WHAT IS REQUIRED:
Only the lines from the start of the material through the line containing "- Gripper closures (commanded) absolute" are to be extracted, exactly as they appear.

SOURCE DATA:
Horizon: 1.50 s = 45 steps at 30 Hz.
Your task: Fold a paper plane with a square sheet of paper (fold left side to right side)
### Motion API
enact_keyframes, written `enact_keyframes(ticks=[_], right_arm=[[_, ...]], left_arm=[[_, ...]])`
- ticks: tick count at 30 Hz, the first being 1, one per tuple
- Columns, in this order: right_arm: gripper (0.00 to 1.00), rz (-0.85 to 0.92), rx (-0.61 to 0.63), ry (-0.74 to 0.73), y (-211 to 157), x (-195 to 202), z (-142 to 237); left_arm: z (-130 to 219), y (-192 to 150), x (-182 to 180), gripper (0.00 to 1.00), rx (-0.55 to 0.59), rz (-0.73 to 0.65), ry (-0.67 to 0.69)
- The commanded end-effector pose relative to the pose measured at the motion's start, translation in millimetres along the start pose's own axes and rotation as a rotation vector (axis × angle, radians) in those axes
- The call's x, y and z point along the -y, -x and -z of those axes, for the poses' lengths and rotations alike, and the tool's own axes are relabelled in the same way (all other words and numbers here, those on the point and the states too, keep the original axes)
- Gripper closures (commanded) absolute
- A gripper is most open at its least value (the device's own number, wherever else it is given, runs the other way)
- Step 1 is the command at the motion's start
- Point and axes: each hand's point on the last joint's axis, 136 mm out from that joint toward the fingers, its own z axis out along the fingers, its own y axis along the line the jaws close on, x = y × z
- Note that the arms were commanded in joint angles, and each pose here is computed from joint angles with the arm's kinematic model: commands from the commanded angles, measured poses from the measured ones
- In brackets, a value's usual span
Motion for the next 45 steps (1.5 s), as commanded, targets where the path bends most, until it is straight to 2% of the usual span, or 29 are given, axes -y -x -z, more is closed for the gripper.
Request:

EXERCISE ANSWER:
Horizon: 1.50 s = 45 steps at 30 Hz.
Your task: Fold a paper plane with a square sheet of paper (fold left side to right side)
### Motion API
enact_keyframes, written `enact_keyframes(ticks=[_], right_arm=[[_, ...]], left_arm=[[_, ...]])`
- ticks: tick count at 30 Hz, the first being 1, one per tuple
- Columns, in this order: right_arm: gripper (0.00 to 1.00), rz (-0.85 to 0.92), rx (-0.61 to 0.63), ry (-0.74 to 0.73), y (-211 to 157), x (-195 to 202), z (-142 to 237); left_arm: z (-130 to 219), y (-192 to 150), x (-182 to 180), gripper (0.00 to 1.00), rx (-0.55 to 0.59), rz (-0.73 to 0.65), ry (-0.67 to 0.69)
- The commanded end-effector pose relative to the pose measured at the motion's start, translation in millimetres along the start pose's own axes and rotation as a rotation vector (axis × angle, radians) in those axes
- The call's x, y and z point along the -y, -x and -z of those axes, for the poses' lengths and rotations alike, and the tool's own axes are relabelled in the same way (all other words and numbers here, those on the point and the states too, keep the original axes)
- Gripper closures (commanded) absolute

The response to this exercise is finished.